Worst still is the uncertainty. Condemned men learn of the timing of their execution only hours before they are led away to the gallows. Their families are informed only after the fact, ostensibly so they can collect the body for cremation.

This, says Amnesty, constitutes a cruel and unusual punishment that sends many inmates into the depths of psychological despair.

“Each day could be their last, and the arrival of a prison officer with a death warrant would signal their execution within hours,” the report says. “Some live like this year after year, sometimes for decades.” Using interviews with relatives and lawyers, Amnesty says at least five death row inmates are mentally ill.

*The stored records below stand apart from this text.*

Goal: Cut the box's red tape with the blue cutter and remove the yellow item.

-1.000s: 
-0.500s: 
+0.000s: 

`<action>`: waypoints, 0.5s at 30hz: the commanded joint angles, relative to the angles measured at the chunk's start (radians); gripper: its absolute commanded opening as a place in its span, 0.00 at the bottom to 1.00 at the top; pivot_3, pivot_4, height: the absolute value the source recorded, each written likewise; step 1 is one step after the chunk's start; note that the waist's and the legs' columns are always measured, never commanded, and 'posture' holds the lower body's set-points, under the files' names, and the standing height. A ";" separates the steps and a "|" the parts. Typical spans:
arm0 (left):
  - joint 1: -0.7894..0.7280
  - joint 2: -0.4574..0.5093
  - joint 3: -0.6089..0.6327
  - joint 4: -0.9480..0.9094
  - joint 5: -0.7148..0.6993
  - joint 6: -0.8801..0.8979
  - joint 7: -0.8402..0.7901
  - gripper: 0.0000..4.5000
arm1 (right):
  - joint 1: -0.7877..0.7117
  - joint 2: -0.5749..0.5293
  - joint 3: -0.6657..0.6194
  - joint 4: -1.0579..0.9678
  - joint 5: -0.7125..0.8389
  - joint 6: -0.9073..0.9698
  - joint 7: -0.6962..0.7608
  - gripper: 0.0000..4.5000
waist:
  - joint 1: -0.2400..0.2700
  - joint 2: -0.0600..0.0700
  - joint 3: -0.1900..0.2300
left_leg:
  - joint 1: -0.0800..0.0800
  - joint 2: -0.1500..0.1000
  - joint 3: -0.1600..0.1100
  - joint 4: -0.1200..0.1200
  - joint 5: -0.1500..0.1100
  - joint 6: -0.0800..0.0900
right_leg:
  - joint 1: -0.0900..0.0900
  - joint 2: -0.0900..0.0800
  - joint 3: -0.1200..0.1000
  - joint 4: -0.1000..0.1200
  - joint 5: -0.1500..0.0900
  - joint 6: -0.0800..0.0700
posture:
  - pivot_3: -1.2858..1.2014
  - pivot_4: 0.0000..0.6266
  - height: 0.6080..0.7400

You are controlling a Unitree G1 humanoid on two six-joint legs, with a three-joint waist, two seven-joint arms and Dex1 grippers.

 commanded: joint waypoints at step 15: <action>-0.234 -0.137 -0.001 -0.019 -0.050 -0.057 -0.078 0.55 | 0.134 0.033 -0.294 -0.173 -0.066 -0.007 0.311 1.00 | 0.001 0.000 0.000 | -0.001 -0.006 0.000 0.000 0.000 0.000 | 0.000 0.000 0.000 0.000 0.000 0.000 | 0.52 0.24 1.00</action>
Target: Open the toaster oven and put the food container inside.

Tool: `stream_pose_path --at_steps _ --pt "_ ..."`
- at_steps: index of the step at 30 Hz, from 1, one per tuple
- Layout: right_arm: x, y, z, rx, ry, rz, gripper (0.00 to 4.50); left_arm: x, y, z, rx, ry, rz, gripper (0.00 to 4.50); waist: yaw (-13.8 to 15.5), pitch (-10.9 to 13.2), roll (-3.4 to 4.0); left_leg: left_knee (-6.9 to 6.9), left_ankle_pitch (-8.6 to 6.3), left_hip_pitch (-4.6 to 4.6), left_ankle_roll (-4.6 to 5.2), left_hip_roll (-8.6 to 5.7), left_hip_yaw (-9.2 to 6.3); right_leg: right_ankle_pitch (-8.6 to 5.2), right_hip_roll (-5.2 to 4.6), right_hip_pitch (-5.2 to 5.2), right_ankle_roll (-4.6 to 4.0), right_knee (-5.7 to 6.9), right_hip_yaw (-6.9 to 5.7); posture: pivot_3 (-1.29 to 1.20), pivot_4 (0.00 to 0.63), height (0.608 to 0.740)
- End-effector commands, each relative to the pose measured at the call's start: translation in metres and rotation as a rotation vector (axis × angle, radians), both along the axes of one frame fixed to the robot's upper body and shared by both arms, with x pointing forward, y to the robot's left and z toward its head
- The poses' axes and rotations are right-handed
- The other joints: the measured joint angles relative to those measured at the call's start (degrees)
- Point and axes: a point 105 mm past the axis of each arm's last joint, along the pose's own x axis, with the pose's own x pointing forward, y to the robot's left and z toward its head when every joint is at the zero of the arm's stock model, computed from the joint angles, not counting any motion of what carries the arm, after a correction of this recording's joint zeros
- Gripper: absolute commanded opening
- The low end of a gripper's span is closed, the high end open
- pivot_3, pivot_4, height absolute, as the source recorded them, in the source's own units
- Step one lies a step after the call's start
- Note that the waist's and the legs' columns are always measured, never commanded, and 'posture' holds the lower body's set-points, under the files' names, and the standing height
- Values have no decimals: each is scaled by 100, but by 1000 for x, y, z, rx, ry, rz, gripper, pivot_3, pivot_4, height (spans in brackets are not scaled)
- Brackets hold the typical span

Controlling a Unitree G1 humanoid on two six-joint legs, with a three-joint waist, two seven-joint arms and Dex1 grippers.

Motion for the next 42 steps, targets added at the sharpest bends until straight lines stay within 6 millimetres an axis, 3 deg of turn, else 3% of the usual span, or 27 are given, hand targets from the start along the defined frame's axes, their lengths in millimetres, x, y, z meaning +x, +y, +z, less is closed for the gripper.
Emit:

Although international law and the Japanese criminal code ban the execution of prisoners deemed “insane,” the hangings continue.

“Japan’s death row system is driving prisoners into the depths of mental illness but they still being taken and hanged,” said Kate Allen, Amnesty’s U.K. director.

“The mental anguish of not knowing whether each day is to be your last is terrible enough. But Japan’s justice system also sees fit to bury its death row prisoners in the most punitive regime of silence, isolation and a sheer non-existence imaginable.”

Lawyers for Hakamada, who was sentenced in 1968 for murdering a family of four, say that decades of isolation and fear have left their client in a state of “institutional psychosis.”

As the only G7 countries to retain the death penalty, Japan and the United States have resisted the trend toward its abolition or non-use in other countries, including those bastions of human rights, Cambodia and Rwanda. (The U.S., of course, has been criticized worldwide for its death penalty record. On Sept. 15 the planned execution in Ohio of a convicted rapist-murderer was rescheduled after technicians were unable to inject him with lethal drugs.)

Between January 2006 and January this year, Japan hanged 32 men, including five in their 70s, according to campaigners. Last year the number of executions reached 15, the highest for more than 30 years.

But abolition may now be a step closer following the election last month of the center-left Democratic Party of Japan.

The new prime minister, Yukio Hatoyama, has raised hopes of a change in policy with the appointment as justice minister of Keiko Chiba, a former member of the Japan Socialist Party and a vocal opponent of capital punishment.

Chiba has so far stopped short of declaring a moratorium, saying only that she would “handle each case with caution” — an indication, observers say, that Japan will not send anyone to the gallows in the foreseeable future.

Yet if Chiba exercises her ministerial prerogative not to sign execution orders for any of Japan’s 102 death row prisoners, she will do so in defiance of popular opinion. A 2005 poll found that more than 80 percent of Japanese people supported capital punishment, partly in response to the 1995 sarin gas attacks on the Tokyo subway, in which 12 people died and thousands were injured.

Yet it would not be the first time that Japan has toyed with de facto abolition. No executions took place between 1989 and 1993, and for 15 months from October 2005 because justice ministers refused to sign execution orders.

After unsuccessful appeals and calls for a retrial, Hakamada’s attempts to prove his innocence appear to have run their course, although his lawyers say they haven’t given up hope.

If he is able to comprehend his circumstances – unlikely as that seems given his mental state of health – he may at least come to realize that the sound of a guard approaching his cell in the morning no longer means he may have only hours to live.